Lynne, this class had grades, but they were high, because the groups worked very hard and brought their grades way up. How did I know the groups were truly collaborating? I could see it. I could see that there were some students who took the lead, who always called the other, who always emailed me with the questions they wanted answered, who took charge of MLA style, who were leaders in general. But in a class of nineteen, I knew who was doing what.

Here's how the class was set up: last year at a brainstorming breakfast hosted by student affairs, the dean of student life said he would like to hear more from students, and I replied that I had students who would like to be listened to. I'd always wanted to teach a class where students were the genuine authorities and where their writing would be significant, would be attended to, would be important. So this dean and I set up the course with one experimental section out of a large FY comp program. The class broke into four groups, each reporting to a dean or director from Student Affairs, and each wrote two reports, one which detailed their responses to the first weeks of life at Marquette (and the creation of community here) and one at the end of the semester which made recommendations.

The deans came to class the second week and told the students the kinds of things they needed to know. They also told them the things they did *not* need to know. They made it abundantly clear that they knew all about alcohol, drugs, and sex on campus, that they knew about fake IDs, and the white underbelly of campus life. They didn't want the students to hold back or falsify. And they wanted student voices, not some disembodied voice of report writing. Big job.

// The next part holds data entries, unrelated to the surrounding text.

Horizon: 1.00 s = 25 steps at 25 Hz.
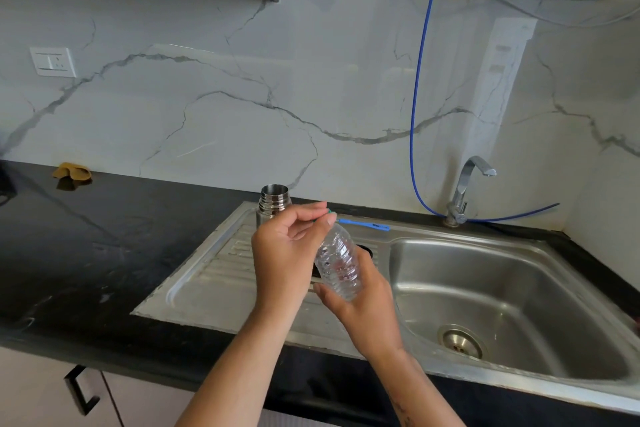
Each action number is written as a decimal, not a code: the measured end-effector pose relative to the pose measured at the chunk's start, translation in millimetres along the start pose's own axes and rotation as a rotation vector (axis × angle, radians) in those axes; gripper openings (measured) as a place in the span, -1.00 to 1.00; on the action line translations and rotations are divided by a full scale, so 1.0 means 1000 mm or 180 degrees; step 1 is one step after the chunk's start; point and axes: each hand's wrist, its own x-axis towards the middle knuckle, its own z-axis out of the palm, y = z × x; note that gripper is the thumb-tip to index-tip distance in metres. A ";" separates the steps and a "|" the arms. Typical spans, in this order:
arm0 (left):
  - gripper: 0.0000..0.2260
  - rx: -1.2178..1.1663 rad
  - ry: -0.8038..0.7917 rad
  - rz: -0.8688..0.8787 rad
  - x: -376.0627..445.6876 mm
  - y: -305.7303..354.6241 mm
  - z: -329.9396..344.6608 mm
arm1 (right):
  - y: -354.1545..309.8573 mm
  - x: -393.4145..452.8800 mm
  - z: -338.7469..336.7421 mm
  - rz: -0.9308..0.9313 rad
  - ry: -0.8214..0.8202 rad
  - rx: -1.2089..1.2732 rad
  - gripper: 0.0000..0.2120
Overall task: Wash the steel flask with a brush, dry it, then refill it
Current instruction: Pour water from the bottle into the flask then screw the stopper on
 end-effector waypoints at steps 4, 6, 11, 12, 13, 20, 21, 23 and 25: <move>-0.88 0.0142 -0.0022 -0.0049 0.004 0.003 -0.001 | -0.002 0.002 -0.001 -0.0032 0.0042 -0.0020 -0.45; -0.91 0.0104 -0.0137 -0.0126 0.006 0.003 -0.002 | -0.002 0.002 -0.001 -0.0008 0.0057 0.0031 -0.44; -0.84 0.0251 -0.0746 -0.0012 0.008 0.000 -0.003 | -0.001 0.004 -0.005 -0.0028 0.0024 0.0171 -0.46; -0.85 0.0259 -0.0677 0.0013 0.007 0.002 -0.002 | -0.001 0.004 -0.006 -0.0029 0.0025 0.0167 -0.47; -0.85 0.0285 -0.0576 0.0039 0.006 0.003 -0.001 | -0.002 0.004 -0.006 -0.0046 0.0009 0.0164 -0.47; -0.80 0.0344 -0.0809 -0.0152 0.011 0.007 -0.004 | -0.002 0.004 -0.014 -0.0003 -0.0289 0.0749 -0.43; -0.80 0.0525 -0.0669 -0.0124 0.011 0.007 -0.003 | -0.001 0.006 -0.013 -0.0058 -0.0109 0.0413 -0.46; -0.81 0.0481 -0.0426 -0.0199 0.008 0.008 -0.001 | -0.003 0.008 -0.011 -0.0159 0.0066 -0.0286 -0.46; -0.81 0.0273 -0.0421 -0.0260 0.009 0.008 -0.005 | -0.005 0.009 -0.015 -0.0186 -0.0161 -0.0311 -0.44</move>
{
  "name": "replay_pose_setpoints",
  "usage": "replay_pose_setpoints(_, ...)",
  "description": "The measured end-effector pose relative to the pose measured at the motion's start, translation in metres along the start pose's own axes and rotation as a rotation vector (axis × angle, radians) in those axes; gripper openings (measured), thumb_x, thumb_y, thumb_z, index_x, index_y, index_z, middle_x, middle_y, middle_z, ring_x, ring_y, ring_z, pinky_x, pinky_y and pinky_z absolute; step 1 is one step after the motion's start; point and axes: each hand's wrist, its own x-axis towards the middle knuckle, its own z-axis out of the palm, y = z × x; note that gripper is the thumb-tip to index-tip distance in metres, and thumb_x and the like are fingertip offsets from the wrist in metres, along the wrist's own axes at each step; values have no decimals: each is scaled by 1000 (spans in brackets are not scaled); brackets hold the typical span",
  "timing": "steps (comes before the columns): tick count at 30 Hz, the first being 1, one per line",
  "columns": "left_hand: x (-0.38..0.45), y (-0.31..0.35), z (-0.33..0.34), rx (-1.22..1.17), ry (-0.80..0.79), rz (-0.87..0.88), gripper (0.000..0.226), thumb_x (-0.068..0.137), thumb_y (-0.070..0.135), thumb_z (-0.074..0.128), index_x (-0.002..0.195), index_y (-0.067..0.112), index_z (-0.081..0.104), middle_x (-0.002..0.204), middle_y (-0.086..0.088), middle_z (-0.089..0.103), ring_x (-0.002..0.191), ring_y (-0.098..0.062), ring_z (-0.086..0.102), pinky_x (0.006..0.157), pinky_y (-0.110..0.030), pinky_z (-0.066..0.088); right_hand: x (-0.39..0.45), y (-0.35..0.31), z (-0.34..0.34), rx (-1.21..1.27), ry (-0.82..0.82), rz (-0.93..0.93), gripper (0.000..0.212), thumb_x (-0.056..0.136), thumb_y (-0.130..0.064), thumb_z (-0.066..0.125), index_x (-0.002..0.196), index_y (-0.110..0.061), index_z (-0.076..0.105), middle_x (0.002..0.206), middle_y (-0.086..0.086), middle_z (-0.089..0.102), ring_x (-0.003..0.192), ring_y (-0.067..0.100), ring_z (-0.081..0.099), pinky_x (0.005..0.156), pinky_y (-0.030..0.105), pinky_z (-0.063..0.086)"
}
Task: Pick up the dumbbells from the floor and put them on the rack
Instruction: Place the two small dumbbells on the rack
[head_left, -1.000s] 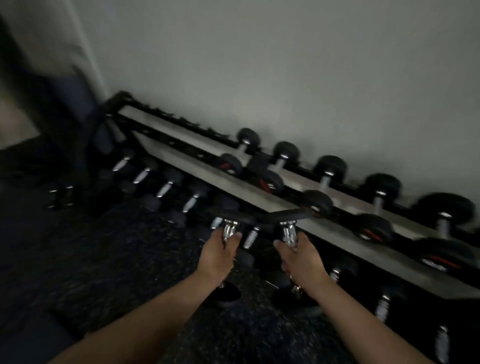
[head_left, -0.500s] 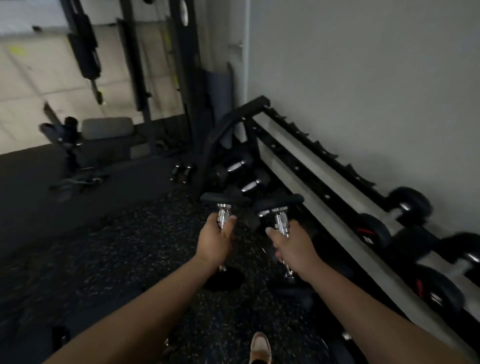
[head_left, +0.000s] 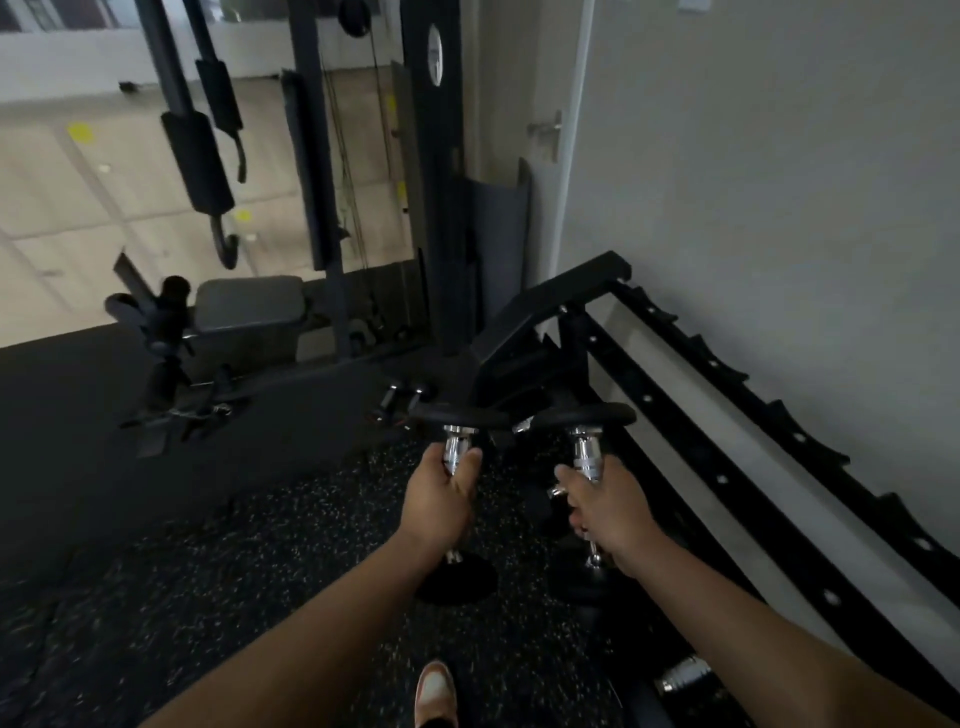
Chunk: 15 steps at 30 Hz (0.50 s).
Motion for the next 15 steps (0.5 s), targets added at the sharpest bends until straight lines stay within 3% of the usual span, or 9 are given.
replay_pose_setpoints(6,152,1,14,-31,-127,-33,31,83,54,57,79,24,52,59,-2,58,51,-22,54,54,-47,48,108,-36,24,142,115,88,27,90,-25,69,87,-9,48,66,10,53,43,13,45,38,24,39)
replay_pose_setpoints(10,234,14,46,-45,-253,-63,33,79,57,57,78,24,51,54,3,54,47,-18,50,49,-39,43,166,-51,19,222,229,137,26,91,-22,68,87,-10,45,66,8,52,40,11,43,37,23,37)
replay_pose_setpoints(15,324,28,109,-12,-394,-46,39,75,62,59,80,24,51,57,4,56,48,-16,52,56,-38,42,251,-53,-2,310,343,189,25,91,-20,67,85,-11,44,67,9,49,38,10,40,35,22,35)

But what a pleasure that class was. You should have seen their faces light up when I told them what we would be doing.

Midway between the two reports they wrote one individual paper (I needed to see if individual students had writing problems that did not manifest themselves in e-journal writing). This paper had as its audience a student at risk, and its goal was to convince this student that there were ways around their problems. The person in charge of retention at MU came to the class and had a discussion with my students, the end result of which was that they got to "come out," admitting that they, too, were at risk, and many of them ended up seeking out services they needed to improve.

When the deans had read the first reports (and they all disseminated them in ways that let the students know that they were indeed important to them) they told them what they had found useful and what would have helped further.

By the end of the semester, these students had an uncanny understanding of the workings of a university, and such a good take on their own performance there. They also saw the complexity of the issues they had to write about; at the beginning of the year, the reports seemed easy to write, but as they developed better critical thinking strategies, they saw the problems for what they are: complicated, difficult to solve, complex, multifaceted. Throughout the semester the class developed a true sense of community. It sounds too good to be true. Could I replicate such a great experience for them and me? I think so.

Sorry this was so long-winded and cheerleaderish, but if anyone wants an even longer version, I'm working on it for our director of FY comp, who wants to try to integrate elements of what I did into the program.